WHAT THIS TASK INVOLVES: Copy out each line of the material below that holds the string "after".

EXCERPTED RECORDS:
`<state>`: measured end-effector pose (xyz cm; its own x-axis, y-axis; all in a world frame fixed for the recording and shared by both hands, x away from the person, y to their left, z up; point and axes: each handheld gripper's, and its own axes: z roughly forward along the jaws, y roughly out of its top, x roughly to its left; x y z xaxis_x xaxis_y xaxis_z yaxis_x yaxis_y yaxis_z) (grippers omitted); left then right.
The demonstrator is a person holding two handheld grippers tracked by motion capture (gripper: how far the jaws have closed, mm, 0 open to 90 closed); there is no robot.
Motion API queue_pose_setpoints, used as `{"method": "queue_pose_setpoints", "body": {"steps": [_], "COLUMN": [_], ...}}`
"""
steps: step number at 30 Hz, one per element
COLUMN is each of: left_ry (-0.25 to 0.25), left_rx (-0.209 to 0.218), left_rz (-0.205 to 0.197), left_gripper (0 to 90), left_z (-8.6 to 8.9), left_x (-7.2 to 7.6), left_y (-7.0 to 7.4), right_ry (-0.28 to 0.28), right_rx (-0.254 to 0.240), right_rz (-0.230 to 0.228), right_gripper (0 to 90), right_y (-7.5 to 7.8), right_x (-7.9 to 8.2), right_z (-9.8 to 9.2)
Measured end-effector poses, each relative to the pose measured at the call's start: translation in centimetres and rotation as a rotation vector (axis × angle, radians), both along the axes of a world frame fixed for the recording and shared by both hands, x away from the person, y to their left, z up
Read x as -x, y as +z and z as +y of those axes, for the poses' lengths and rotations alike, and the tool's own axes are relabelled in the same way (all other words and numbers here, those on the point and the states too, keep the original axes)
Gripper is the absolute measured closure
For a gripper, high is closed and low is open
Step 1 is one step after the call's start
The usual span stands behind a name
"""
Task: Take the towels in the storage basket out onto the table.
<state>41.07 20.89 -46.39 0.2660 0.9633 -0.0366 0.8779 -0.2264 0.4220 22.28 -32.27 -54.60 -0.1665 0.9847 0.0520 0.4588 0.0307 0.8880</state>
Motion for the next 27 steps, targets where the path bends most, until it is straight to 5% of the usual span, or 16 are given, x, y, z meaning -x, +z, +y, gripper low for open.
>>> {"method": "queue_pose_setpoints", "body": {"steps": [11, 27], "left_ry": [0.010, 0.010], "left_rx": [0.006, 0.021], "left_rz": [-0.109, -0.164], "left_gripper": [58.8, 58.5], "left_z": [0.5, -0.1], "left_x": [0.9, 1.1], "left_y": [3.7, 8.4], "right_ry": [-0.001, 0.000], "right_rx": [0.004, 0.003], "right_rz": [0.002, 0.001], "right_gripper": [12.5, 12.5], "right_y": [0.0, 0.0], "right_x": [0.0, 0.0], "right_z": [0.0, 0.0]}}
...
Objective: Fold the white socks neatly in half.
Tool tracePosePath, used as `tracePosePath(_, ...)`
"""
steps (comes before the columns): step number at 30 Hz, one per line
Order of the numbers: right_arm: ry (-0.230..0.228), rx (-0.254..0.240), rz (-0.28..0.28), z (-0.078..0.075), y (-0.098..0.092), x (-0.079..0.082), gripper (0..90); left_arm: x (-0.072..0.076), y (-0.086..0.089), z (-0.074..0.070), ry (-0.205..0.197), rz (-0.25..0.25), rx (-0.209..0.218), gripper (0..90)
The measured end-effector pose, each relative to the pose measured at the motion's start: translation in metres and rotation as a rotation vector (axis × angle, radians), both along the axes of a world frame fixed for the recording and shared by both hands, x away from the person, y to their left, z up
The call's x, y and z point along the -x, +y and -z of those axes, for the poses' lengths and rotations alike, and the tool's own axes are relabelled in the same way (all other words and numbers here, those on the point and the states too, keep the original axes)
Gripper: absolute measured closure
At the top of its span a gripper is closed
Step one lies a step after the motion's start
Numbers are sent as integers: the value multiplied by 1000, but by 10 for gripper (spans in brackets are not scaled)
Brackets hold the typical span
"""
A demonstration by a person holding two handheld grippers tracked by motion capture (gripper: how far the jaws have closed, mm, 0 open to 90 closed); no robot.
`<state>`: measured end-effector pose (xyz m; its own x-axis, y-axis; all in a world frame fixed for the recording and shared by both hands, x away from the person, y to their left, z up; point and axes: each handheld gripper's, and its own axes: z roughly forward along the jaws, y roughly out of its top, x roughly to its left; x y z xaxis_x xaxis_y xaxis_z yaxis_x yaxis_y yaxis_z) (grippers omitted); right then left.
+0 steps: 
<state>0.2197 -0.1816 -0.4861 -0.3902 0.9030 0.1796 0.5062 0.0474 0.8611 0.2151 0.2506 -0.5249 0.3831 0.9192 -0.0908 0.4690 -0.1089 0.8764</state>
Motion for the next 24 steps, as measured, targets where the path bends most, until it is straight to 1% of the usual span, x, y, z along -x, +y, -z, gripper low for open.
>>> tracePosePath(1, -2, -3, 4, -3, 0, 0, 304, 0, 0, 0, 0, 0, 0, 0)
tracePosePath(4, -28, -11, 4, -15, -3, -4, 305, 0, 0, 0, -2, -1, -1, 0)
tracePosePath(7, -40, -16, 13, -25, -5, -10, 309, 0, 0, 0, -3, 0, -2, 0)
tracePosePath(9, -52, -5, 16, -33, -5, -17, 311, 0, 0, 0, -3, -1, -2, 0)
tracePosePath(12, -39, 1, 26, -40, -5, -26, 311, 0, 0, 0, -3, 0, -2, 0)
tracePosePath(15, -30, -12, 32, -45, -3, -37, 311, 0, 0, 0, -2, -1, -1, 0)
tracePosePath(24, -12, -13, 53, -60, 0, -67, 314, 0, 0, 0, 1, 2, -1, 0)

EXERCISE OUTPUT:
Step 1 is one step after the call's start
Step one lies a step after the motion's start

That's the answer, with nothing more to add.